Multiple districts of Deir ez-Zor province were targeted in the weekend bombing raids, with a number of civilians reported killed and many more injured after a local bakery was destroyed in al-Soussa.
Local sources reported the use of white phosphorus, which is banned in areas populated by civilians under international law.
The Syrian Arab News Agency (SANA) said the US-led mission was carried out “under the pretext of fighting Daesh,” which has pockets of resistance remaining in northern Syria.
The United Nations reported that an estimated 10,000 people remain trapped in the Hajin region, fearing civilian deaths as fighting intensifies.
The US-led coalition does not have backing from either Damascus or the UN for their operations in Syria and has not commented on the allegations.
The Russian military reported that US air strikes on Deir ez-Zor last month also used white phosphorus causing major fires which killed large numbers of civilians.
Last year the US refused to respond to similar allegations of the use of the banned substance during operations to retake Raqqa from Isis.
Colonel Ryan Dillon explained he could not comment of the use of specific munitions but confirmed: “In accordance with the law of armed conflict, white phosphorus rounds are used for screening, obscuring and marking in a way that fully considers the possible incidental effects on civilians and civilian structures.”
White phosphorus was allegedly used by US forces in the Iraqi town of Fallujah in 2004 where they were accused of an indiscriminate massacre of men, women and children.
And Amnesty International said a fact-finding team found “indisputable evidence of the widespread use of white phosphorus” in crowded civilian residential areas of Gaza City and elsewhere in the territory during the Israeli bombardment of 2008-9.

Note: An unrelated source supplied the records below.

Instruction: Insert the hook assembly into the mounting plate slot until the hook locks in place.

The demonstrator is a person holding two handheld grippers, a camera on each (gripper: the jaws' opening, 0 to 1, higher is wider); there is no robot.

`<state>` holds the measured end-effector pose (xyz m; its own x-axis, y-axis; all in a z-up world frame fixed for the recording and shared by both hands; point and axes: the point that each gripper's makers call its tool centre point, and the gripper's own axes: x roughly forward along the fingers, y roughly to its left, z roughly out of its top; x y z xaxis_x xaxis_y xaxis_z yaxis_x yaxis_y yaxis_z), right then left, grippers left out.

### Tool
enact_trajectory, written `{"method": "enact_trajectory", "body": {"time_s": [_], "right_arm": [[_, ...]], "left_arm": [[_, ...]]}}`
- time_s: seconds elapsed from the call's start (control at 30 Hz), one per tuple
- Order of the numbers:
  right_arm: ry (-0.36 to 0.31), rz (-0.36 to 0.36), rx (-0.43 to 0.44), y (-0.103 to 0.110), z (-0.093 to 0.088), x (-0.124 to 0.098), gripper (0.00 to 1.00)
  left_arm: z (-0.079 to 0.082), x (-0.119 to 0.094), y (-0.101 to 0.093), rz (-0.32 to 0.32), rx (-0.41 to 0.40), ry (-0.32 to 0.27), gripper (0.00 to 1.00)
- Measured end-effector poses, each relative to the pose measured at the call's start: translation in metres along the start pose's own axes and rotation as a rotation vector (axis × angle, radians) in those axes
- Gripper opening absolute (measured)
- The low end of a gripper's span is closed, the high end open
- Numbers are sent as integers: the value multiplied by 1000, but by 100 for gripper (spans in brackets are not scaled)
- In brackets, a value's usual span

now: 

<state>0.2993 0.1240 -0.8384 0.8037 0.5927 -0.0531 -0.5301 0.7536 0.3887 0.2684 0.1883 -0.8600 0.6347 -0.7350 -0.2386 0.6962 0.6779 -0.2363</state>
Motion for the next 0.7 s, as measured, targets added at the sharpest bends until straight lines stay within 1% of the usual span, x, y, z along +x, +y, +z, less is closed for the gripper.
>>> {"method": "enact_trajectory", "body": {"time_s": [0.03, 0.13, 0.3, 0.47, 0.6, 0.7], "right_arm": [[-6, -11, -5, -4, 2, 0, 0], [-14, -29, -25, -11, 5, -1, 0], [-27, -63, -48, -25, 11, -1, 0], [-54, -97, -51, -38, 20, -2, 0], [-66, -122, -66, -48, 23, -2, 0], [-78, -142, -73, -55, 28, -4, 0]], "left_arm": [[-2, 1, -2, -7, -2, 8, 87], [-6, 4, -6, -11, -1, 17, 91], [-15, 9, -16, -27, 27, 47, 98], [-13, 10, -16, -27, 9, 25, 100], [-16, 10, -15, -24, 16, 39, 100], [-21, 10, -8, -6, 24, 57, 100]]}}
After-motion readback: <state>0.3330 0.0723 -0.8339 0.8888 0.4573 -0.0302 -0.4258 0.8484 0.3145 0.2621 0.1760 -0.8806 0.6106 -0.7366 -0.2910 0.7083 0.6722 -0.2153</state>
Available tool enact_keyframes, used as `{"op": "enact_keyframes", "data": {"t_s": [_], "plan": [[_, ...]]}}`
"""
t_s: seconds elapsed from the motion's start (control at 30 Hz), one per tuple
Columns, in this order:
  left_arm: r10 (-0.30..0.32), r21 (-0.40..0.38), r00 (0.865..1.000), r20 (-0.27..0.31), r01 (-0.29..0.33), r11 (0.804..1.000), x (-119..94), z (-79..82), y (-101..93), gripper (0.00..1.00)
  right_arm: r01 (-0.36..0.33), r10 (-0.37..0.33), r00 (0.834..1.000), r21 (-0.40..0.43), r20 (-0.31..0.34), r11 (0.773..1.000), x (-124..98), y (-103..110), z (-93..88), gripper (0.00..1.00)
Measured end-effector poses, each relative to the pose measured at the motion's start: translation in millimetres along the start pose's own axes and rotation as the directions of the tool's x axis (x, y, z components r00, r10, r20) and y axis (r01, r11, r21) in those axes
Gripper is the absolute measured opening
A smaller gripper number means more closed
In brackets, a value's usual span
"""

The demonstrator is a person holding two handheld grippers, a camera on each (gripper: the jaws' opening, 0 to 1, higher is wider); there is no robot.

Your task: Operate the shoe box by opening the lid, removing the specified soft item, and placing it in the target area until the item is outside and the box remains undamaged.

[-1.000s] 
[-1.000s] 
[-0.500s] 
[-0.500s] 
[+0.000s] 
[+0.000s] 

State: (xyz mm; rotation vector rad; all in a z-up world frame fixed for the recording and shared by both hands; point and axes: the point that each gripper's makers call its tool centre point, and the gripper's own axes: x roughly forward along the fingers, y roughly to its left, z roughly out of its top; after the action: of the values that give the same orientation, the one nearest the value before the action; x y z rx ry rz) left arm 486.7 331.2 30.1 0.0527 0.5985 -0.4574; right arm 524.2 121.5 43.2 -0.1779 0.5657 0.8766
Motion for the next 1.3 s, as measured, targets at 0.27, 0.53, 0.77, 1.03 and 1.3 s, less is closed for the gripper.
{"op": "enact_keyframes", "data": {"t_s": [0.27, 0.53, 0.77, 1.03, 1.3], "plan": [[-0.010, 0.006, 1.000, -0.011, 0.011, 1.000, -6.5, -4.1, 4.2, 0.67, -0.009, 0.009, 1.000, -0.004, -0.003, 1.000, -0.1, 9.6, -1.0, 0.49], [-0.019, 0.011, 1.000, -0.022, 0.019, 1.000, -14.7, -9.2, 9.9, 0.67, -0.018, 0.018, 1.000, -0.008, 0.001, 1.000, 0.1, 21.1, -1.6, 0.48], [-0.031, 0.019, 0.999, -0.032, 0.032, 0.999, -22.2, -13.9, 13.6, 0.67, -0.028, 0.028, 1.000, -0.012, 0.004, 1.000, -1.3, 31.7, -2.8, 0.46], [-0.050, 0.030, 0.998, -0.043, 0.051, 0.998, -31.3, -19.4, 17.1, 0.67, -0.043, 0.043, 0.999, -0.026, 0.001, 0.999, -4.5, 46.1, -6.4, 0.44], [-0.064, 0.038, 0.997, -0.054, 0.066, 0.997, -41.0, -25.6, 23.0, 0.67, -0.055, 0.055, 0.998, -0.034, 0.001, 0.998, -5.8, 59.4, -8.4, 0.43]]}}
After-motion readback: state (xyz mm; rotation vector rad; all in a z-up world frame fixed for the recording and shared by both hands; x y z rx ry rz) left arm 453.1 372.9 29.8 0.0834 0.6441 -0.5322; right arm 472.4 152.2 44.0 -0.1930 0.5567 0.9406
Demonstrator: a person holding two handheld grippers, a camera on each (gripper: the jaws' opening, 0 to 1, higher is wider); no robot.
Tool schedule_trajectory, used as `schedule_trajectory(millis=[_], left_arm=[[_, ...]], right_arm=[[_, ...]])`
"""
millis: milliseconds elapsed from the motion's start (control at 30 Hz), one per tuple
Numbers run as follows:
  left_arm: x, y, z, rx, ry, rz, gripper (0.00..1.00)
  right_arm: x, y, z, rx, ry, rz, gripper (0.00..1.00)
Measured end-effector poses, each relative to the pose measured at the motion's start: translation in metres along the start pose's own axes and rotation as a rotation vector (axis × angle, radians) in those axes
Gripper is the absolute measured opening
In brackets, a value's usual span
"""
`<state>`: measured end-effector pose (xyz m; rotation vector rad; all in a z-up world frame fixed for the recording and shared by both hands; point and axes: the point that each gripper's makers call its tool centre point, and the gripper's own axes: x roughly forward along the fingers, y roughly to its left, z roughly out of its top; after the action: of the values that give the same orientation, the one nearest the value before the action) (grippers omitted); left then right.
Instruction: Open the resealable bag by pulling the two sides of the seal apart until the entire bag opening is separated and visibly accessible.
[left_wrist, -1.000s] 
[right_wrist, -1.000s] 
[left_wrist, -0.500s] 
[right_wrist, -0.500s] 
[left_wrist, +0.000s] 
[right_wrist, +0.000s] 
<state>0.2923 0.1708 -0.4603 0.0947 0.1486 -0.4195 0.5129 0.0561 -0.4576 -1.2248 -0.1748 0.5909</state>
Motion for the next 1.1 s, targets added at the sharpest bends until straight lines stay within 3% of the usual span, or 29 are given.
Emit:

It is not considered a chemical weapon under the Chemical Weapons Convention but an incendiary weapon, making the distinction that white phosphorus does not poison but burns its victims.
Its use as a smokescreen to hide troop movements is allowed, however the Geneva Convention bans the use of white phosphorus as an incendiary weapon in civilian populations.
Damascus has consistently complained of the use of white phosphorus by the US-led coalition in air attacks across the country.